I am writing C firmware in MCUXpresso. The graphs come from sending data over UART to an Arduino to graph data easily.

My problem is that sometimes when the process variable hits 0 or close to it, the PID inverts and needs to go negative and thus spins the motor at full speed in the opposite direction. The two pictures below show the certain cases of when it happened. The red line is the set point and the blue line is the process variable.

The code controlling the device and PID is below.

I am having a hard time understanding why the PID would run away like this. Any help would be amazing. Thank you!
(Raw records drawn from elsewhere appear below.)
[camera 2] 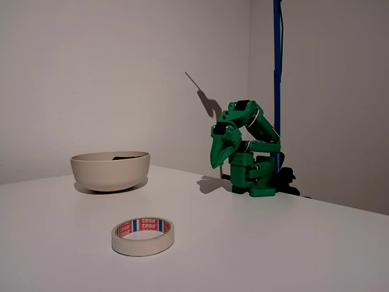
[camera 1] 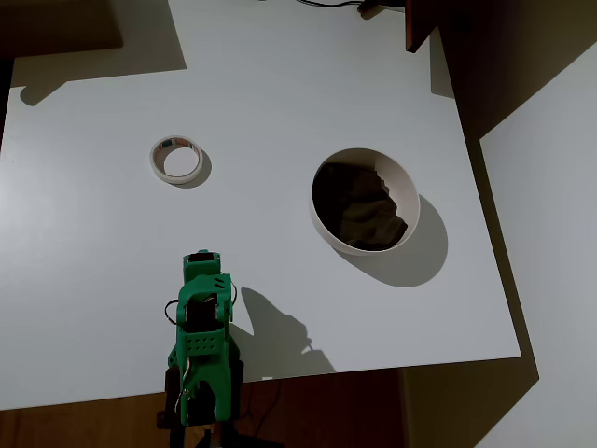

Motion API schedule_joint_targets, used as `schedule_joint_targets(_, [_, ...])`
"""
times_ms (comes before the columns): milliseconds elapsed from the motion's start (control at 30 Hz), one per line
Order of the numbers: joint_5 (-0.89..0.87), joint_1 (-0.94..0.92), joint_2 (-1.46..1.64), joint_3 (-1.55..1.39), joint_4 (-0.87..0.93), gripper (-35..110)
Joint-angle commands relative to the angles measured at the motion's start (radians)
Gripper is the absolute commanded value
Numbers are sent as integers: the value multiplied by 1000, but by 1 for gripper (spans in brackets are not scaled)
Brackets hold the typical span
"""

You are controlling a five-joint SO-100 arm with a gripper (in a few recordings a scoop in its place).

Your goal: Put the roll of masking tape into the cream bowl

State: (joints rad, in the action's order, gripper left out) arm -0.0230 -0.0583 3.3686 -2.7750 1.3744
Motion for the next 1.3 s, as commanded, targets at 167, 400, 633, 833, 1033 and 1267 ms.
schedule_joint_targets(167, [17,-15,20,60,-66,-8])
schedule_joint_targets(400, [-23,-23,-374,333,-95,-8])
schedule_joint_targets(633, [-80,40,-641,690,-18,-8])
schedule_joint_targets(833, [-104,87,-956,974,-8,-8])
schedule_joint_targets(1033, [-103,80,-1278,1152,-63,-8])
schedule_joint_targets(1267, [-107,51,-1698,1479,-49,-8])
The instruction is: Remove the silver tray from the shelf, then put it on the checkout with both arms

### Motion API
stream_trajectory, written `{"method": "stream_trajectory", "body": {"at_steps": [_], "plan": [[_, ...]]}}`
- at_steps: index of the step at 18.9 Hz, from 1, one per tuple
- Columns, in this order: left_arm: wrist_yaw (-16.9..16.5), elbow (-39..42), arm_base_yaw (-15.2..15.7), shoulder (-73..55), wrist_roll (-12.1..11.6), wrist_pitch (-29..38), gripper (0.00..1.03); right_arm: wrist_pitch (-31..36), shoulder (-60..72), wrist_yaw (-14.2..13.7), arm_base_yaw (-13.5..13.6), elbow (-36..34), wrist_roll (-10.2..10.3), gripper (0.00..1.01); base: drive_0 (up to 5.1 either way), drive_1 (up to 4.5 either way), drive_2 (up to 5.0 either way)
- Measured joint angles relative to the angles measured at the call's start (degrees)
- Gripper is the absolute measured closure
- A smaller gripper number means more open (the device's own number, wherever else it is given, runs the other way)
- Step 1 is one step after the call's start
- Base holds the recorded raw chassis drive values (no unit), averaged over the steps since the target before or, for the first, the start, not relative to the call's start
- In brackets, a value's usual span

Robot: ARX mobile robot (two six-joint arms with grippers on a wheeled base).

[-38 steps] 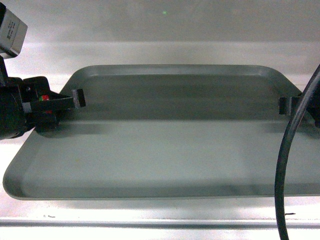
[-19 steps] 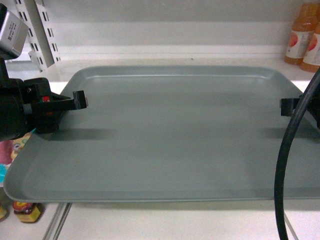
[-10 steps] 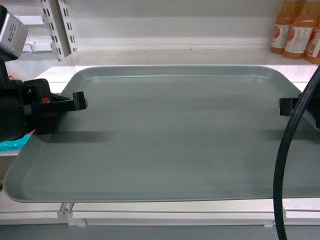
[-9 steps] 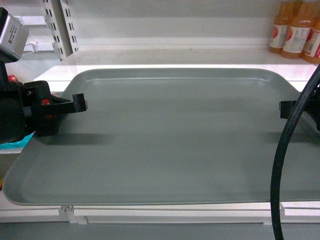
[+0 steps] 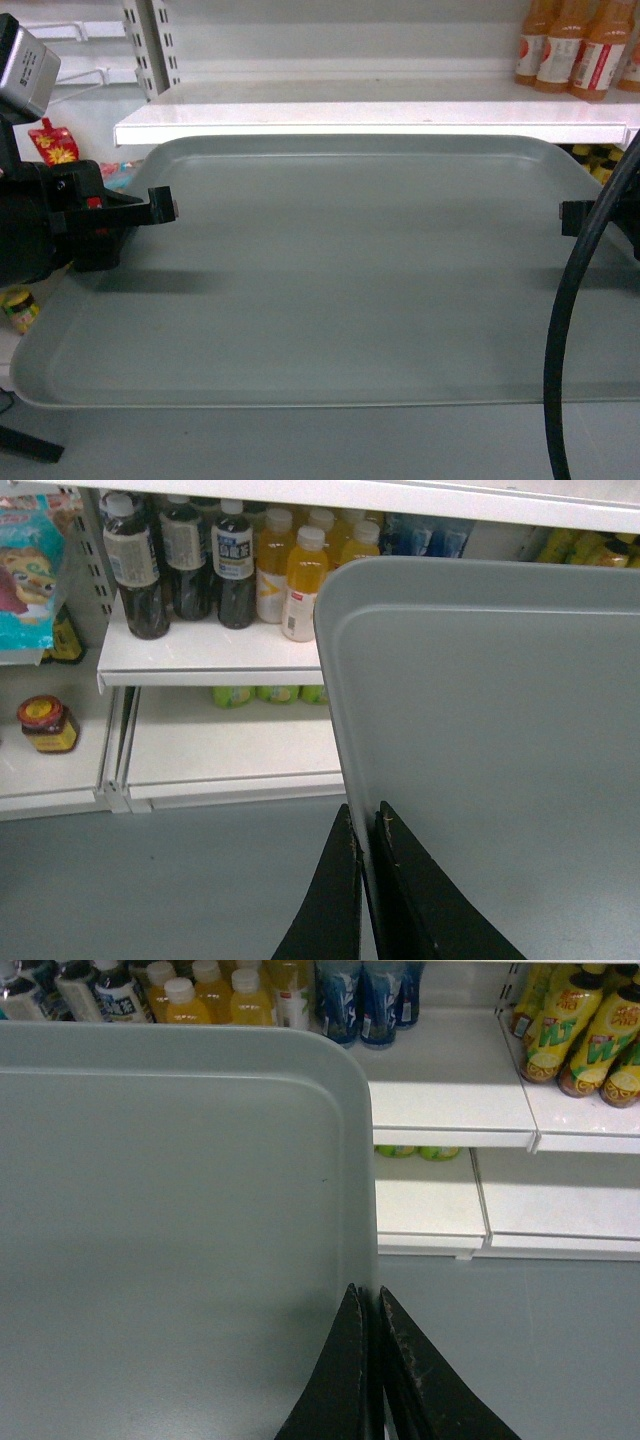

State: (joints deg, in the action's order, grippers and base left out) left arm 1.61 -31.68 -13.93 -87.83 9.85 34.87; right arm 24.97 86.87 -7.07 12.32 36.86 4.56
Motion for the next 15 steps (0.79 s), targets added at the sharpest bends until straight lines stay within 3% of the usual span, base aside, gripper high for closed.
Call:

enter image description here

enter image description here

Main Control

int dir = FORWARD; //Controls direction of motor

motorPID.setpoint = vehicleSpeed;

motorPID.input = SM_GetRPM();

motorPID.input = motorPID.input * speedConversion;

UART_SendPID((uint8_t)motorPID.input, (uint8_t)motorPID.setpoint);

PID_Compute(&motorPID);

if(motorPID.output < 0){
    dir = BACKWARD;
}

if(motorPID.setpoint == 0){
    motorPID.output = 0;
}

if(motorPID.input > 60){
    MC_SetMotorSpeed(0, dir);
    int test = 0;
}

MC_SetMotorSpeed(abs(motorPID.output),dir);

PID Code

//Find all error variables
self->lastError = self->error;
double input = self->input;                         //Only so input can't change during compute
self->error = self->setpoint - input;
self->integral += self->error;
double derivative = self->error - self->lastError;

//Anti-integral Windup
if(self->integral > self->Outmax)
    self->integral = self->Outmax;
else if(self->integral < self->Outmin)
    self->integral = self->Outmin;

//Calculate PID
self->output = (self->Kp*self->error) + (self->Ki * self->integral) + (self->Kd * derivative);

//Set limits
if(self->output > self->Outmax)
    self->output = self->Outmax;
else if(self->output < self->Outmin)
    self->output = self->Outmin;

EDIT: Turns out this was a combined error of the problem described and a hardware issue.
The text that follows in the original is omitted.